**YOUR INSTRUCTIONS**
Each record, exactly as written, should be printed again.

**Stored data entries**
__________

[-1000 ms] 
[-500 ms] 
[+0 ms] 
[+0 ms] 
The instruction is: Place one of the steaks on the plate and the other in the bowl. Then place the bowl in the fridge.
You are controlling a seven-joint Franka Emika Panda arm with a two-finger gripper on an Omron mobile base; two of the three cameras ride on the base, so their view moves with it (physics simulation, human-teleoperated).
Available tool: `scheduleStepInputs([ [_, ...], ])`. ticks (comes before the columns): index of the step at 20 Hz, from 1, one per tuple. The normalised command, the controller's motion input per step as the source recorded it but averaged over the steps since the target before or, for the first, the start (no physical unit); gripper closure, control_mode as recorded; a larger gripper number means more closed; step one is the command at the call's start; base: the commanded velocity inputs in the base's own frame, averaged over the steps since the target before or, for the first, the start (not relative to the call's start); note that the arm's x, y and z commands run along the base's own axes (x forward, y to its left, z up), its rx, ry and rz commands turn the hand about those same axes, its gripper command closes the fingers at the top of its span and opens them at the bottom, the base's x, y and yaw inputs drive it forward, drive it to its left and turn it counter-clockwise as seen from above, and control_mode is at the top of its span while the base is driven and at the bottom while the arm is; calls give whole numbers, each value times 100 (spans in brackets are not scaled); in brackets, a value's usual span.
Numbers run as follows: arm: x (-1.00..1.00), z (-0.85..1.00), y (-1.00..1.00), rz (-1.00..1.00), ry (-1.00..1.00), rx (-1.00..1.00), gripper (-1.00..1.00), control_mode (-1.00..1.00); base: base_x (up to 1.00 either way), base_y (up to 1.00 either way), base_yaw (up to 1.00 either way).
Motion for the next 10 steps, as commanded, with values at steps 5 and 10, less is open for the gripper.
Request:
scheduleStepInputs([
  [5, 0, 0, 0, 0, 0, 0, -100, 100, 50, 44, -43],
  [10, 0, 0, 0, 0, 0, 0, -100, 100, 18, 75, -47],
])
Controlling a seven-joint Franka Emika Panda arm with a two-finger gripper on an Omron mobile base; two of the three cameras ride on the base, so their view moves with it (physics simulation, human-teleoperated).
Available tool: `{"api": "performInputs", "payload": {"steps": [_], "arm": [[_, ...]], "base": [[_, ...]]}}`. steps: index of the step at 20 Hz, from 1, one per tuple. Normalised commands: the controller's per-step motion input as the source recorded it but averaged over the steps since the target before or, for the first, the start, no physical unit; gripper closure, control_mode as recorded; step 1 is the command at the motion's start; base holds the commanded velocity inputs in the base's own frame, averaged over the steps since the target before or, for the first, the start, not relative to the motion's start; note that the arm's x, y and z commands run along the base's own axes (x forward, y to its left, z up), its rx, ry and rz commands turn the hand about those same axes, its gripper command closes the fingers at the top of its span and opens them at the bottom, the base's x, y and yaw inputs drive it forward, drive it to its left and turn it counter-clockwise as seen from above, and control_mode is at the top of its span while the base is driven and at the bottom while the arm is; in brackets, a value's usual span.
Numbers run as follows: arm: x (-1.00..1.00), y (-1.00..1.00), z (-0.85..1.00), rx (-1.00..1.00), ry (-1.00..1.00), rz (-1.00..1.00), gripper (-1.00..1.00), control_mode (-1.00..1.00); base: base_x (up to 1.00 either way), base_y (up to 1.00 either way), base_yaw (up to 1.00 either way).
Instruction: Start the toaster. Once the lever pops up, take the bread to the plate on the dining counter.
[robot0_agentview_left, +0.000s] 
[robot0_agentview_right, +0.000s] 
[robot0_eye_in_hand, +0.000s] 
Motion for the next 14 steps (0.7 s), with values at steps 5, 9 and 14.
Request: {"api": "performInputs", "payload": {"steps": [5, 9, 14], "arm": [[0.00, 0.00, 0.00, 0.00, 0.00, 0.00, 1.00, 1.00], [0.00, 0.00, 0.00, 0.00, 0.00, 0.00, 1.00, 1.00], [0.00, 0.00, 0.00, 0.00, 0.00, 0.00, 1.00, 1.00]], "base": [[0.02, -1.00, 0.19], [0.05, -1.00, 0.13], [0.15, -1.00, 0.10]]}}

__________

**EXERCISE RESULT**
[-1000 ms] 
[-500 ms] 
[+0 ms] 
[+0 ms] 
The instruction is: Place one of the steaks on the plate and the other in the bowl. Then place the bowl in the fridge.
You are controlling a seven-joint Franka Emika Panda arm with a two-finger gripper on an Omron mobile base; two of the three cameras ride on the base, so their view moves with it (physics simulation, human-teleoperated).
Available tool: `scheduleStepInputs([ [_, ...], ])`. ticks (comes before the columns): index of the step at 20 Hz, from 1, one per tuple. The normalised command, the controller's motion input per step as the source recorded it but averaged over the steps since the target before or, for the first, the start (no physical unit); gripper closure, control_mode as recorded; a larger gripper number means more closed; step one is the command at the call's start; base: the commanded velocity inputs in the base's own frame, averaged over the steps since the target before or, for the first, the start (not relative to the call's start); note that the arm's x, y and z commands run along the base's own axes (x forward, y to its left, z up), its rx, ry and rz commands turn the hand about those same axes, its gripper command closes the fingers at the top of its span and opens them at the bottom, the base's x, y and yaw inputs drive it forward, drive it to its left and turn it counter-clockwise as seen from above, and control_mode is at the top of its span while the base is driven and at the bottom while the arm is; calls give whole numbers, each value times 100 (spans in brackets are not scaled); in brackets, a value's usual span.
Numbers run as follows: arm: x (-1.00..1.00), z (-0.85..1.00), y (-1.00..1.00), rz (-1.00..1.00), ry (-1.00..1.00), rx (-1.00..1.00), gripper (-1.00..1.00), control_mode (-1.00..1.00); base: base_x (up to 1.00 either way), base_y (up to 1.00 either way), base_yaw (up to 1.00 either way).
Motion for the next 10 steps, as commanded, with values at steps 5 and 10, less is open for the gripper.
Request:
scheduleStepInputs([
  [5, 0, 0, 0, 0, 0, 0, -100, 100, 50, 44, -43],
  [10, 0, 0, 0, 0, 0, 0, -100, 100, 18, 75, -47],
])
Controlling a seven-joint Franka Emika Panda arm with a two-finger gripper on an Omron mobile base; two of the three cameras ride on the base, so their view moves with it (physics simulation, human-teleoperated).
Available tool: `{"api": "performInputs", "payload": {"steps": [_], "arm": [[_, ...]], "base": [[_, ...]]}}`. steps: index of the step at 20 Hz, from 1, one per tuple. Normalised commands: the controller's per-step motion input as the source recorded it but averaged over the steps since the target before or, for the first, the start, no physical unit; gripper closure, control_mode as recorded; step 1 is the command at the motion's start; base holds the commanded velocity inputs in the base's own frame, averaged over the steps since the target before or, for the first, the start, not relative to the motion's start; note that the arm's x, y and z commands run along the base's own axes (x forward, y to its left, z up), its rx, ry and rz commands turn the hand about those same axes, its gripper command closes the fingers at the top of its span and opens them at the bottom, the base's x, y and yaw inputs drive it forward, drive it to its left and turn it counter-clockwise as seen from above, and control_mode is at the top of its span while the base is driven and at the bottom while the arm is; in brackets, a value's usual span.
Numbers run as follows: arm: x (-1.00..1.00), y (-1.00..1.00), z (-0.85..1.00), rx (-1.00..1.00), ry (-1.00..1.00), rz (-1.00..1.00), gripper (-1.00..1.00), control_mode (-1.00..1.00); base: base_x (up to 1.00 either way), base_y (up to 1.00 either way), base_yaw (up to 1.00 either way).
Instruction: Start the toaster. Once the lever pops up, take the bread to the plate on the dining counter.
[robot0_agentview_left, +0.000s] 
[robot0_agentview_right, +0.000s] 
[robot0_eye_in_hand, +0.000s] 
Motion for the next 14 steps (0.7 s), with values at steps 5, 9 and 14.
Request: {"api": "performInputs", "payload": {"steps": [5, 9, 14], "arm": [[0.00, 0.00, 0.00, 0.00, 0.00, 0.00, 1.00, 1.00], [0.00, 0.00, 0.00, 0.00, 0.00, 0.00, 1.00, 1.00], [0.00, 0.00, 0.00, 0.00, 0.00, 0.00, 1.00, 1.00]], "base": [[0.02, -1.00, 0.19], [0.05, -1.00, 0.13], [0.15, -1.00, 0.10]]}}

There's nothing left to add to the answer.